Terminados que estão oito dias de testes da nova geração de Fórmula 1, já há muitas e boas conclusões para tirar. Longe ainda de sabermos o que vai suceder em Melbourne, pelo menos também já não existe a indefinição de janeiro, quando a única coisa que se pode fazer é especular. Neste momento já não estamos a supor cegamente o que irá acontecer, como em janeiro ou fevereiro, mas também não conseguimos ter certezas que o que vimos, é exatamente o que vai acontecer. É um pouco como resolver uma equação com algum número apagado, trabalhamos com o que pensamos que temos; umas vezes dá certo, outras nem por isso…
Esta segunda semana foi mais uma impressionante demonstração da Ferrari. De um campeonato horrível para os favoritos e com muita confiança foram apenas oito dias. Kimi Raikkonen com 1:18.634s foi quase 0.7s mais rápido que Valtteri Bottas (1:19.310s), registos ambos feitos com pneus super macios, e Sebastien Vettel podia ter chegado ao 1:17 com os ultra macios se não se tivesse ‘armado’ em Usain Bolt e diminuído a velocidade antes de passar na meta. Claro que os tempos nos testes não são totalmente indicativos e 100% fiáveis do que aí vem, mas pelo menos deu para ver que estão ao lado da Mercedes. A diferença que estas duas semanas fizeram.

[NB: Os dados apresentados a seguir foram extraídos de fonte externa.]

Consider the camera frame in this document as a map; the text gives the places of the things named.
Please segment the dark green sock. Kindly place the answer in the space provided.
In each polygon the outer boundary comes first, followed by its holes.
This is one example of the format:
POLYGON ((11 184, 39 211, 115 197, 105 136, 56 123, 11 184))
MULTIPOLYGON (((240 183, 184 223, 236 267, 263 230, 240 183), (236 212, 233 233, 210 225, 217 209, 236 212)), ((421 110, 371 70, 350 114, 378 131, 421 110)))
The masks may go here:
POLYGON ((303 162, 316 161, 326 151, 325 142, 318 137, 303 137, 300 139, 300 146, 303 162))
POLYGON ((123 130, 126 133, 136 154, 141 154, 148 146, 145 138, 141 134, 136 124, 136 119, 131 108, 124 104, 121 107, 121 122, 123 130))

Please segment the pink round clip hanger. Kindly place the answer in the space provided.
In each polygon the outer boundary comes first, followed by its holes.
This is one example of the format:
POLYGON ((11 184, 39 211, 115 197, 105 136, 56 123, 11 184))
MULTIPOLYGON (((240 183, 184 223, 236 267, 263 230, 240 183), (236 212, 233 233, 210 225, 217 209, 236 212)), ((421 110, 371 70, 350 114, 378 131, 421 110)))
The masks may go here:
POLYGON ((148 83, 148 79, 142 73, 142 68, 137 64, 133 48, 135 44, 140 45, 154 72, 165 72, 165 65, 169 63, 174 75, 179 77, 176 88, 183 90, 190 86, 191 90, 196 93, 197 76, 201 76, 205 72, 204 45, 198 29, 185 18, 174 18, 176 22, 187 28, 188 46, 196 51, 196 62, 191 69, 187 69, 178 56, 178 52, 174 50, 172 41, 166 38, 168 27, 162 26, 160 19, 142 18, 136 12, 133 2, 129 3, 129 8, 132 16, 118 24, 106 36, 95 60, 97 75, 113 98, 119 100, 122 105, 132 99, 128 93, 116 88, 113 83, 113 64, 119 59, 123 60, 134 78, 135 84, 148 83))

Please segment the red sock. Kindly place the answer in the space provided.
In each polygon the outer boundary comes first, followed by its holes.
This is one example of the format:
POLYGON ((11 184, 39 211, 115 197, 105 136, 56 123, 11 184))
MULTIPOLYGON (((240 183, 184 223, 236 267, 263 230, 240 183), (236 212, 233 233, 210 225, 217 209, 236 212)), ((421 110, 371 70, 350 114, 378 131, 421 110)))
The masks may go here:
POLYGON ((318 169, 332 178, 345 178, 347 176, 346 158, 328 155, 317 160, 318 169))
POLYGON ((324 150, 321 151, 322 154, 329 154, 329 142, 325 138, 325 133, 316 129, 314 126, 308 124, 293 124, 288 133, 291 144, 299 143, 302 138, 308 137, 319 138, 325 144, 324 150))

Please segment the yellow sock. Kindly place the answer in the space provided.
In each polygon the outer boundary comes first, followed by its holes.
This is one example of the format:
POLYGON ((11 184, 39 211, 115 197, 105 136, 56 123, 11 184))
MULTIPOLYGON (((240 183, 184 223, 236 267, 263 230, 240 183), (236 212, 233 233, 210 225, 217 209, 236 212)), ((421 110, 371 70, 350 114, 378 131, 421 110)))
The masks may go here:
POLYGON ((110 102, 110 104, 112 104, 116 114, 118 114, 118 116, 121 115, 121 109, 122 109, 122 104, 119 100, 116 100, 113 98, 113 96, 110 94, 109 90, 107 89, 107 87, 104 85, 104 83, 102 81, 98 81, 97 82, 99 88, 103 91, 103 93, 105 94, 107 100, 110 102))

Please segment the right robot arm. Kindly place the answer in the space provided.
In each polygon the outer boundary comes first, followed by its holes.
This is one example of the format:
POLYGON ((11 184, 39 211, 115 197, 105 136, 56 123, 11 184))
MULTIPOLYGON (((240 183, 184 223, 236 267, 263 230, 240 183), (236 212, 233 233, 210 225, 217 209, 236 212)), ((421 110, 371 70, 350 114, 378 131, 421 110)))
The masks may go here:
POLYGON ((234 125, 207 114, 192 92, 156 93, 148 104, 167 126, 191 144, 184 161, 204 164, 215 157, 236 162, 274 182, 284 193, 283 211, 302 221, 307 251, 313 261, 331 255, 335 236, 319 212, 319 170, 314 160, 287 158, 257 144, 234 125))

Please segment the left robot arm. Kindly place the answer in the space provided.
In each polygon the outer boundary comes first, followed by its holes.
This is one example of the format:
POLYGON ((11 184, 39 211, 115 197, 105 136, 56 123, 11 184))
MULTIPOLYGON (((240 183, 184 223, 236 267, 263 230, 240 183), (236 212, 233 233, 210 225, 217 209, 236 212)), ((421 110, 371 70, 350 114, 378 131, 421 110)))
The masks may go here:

Já a Mercedes escondeu tanto o seu jogo que até fez inveja aos melhores jogadores de Poker. Vindos de um tricampeonato relativamente fácil a equipa alemã está numa posição interessante. O monolugar é muito fiável e é rápido, agora, a diferença de 0.7s para a Ferrari é real ou a Mercedes não deu o seu máximo nos testes? A Mercedes permanece um enigma, e é mesmo assim que eles querem estar.
Red Bull em terceiro? Com a Ferrari e a Mercedes a lutarem pelos primeiros lugares a Red Bull foi trabalhando calmamente em Barcelona para melhorar e aproximar-se dos dois da frente. O RB13 não é uma deceção, mas ouvir Max Verstappen a dizer que não “está preocupado” com o monolugar não é propriamente o que se espera ouvir.
A Williams será a “melhor dos restantes”. A primeira semana foi complicada, mas a segunda foi ao encontro do que a equipa precisava. Os tempos rápidos mostram que é o mais forte candidato a ser a melhor equipa do meio do pelotão, batendo a sua maior rival (Force India) por este posto. Foram cerca de 600 voltas e uma excelente performance, que tendo em conta os recursos limitados comparado com as três equipas da frente mostram um desempenho impressionante para a equipa de Grove.
No fim está a McLaren… e as notícias são muito piores do que os adeptos esperavam. Os problemas com o motor Honda são muito mais graves do que se pensava, e as esperanças em sair dos últimos lugares já morreram e a época ainda não começou… Este é sem dúvida o tempo mais negro da McLaren na F1.